◆ Activity ◆
Exact transcription begins at the first line of the material below and ends with the line holding "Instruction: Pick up"; pictures are skipped.

◆ Raw data ◆
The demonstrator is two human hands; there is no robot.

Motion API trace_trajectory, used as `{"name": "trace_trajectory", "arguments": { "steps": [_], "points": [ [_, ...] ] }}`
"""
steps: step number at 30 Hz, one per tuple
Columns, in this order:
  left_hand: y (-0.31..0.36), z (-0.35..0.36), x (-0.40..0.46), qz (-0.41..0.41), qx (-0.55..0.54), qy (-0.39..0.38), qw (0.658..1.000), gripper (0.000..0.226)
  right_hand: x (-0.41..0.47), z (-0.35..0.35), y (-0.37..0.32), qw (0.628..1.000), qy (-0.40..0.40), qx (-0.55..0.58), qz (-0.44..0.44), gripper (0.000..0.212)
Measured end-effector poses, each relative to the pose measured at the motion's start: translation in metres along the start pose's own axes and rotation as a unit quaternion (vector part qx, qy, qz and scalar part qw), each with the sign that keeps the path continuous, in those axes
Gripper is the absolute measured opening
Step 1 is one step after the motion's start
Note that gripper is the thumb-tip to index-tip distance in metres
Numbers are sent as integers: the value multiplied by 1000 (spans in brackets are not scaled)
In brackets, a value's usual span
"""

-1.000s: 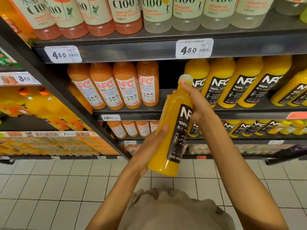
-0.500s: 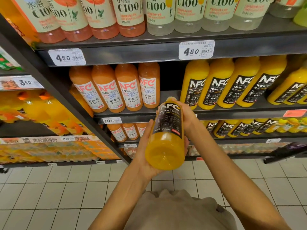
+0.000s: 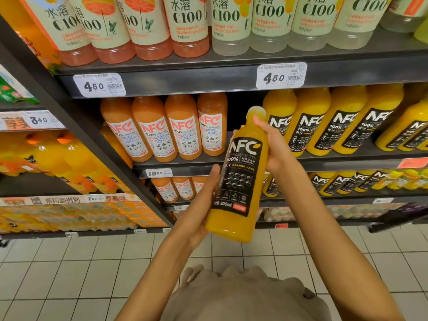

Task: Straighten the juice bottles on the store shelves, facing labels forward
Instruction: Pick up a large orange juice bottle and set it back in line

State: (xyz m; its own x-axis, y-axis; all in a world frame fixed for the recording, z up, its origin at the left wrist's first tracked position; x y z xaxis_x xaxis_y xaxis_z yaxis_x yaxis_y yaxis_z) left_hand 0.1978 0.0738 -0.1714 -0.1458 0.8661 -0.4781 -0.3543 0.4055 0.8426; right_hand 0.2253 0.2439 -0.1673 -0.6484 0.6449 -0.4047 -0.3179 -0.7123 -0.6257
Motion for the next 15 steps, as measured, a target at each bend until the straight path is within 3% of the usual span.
{"name": "trace_trajectory", "arguments": {
  "steps": [3,9,12,15],
  "points": [
    [2,-8,6,27,149,34,988,67,-5,8,-13,998,-21,-42,-51,34],
    [-22,-22,25,64,191,77,977,57,-15,-3,-12,976,7,-209,-68,34],
    [-30,-25,33,80,222,81,968,64,-25,-7,-10,968,13,-224,-114,33],
    [-35,-28,45,93,243,74,963,72,-42,9,-12,961,-39,-216,-170,29]
  ]
}}
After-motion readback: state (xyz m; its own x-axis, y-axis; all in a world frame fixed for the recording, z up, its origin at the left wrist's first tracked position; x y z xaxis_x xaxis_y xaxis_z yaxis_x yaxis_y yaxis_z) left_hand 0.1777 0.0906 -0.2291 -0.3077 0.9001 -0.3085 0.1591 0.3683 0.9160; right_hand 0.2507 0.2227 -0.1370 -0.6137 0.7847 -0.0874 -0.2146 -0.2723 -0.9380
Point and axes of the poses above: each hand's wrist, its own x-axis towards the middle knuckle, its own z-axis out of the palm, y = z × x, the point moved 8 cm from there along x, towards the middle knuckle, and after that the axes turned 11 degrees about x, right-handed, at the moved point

◆ Response to the task ◆
The demonstrator is two human hands; there is no robot.

Motion API trace_trajectory, used as `{"name": "trace_trajectory", "arguments": { "steps": [_], "points": [ [_, ...] ] }}`
"""
steps: step number at 30 Hz, one per tuple
Columns, in this order:
  left_hand: y (-0.31..0.36), z (-0.35..0.36), x (-0.40..0.46), qz (-0.41..0.41), qx (-0.55..0.54), qy (-0.39..0.38), qw (0.658..1.000), gripper (0.000..0.226)
  right_hand: x (-0.41..0.47), z (-0.35..0.35), y (-0.37..0.32), qw (0.628..1.000), qy (-0.40..0.40), qx (-0.55..0.58), qz (-0.44..0.44), gripper (0.000..0.212)
Measured end-effector poses, each relative to the pose measured at the motion's start: translation in metres along the start pose's own axes and rotation as a unit quaternion (vector part qx, qy, qz and scalar part qw), each with the sign that keeps the path continuous, in those axes
Gripper is the absolute measured opening
Step 1 is one step after the motion's start
Note that gripper is the thumb-tip to index-tip distance in metres
Numbers are sent as integers: the value multiplied by 1000 (spans in brackets are not scaled)
In brackets, a value's usual span
"""

-1.000s: 
-0.500s: 
+0.000s: 

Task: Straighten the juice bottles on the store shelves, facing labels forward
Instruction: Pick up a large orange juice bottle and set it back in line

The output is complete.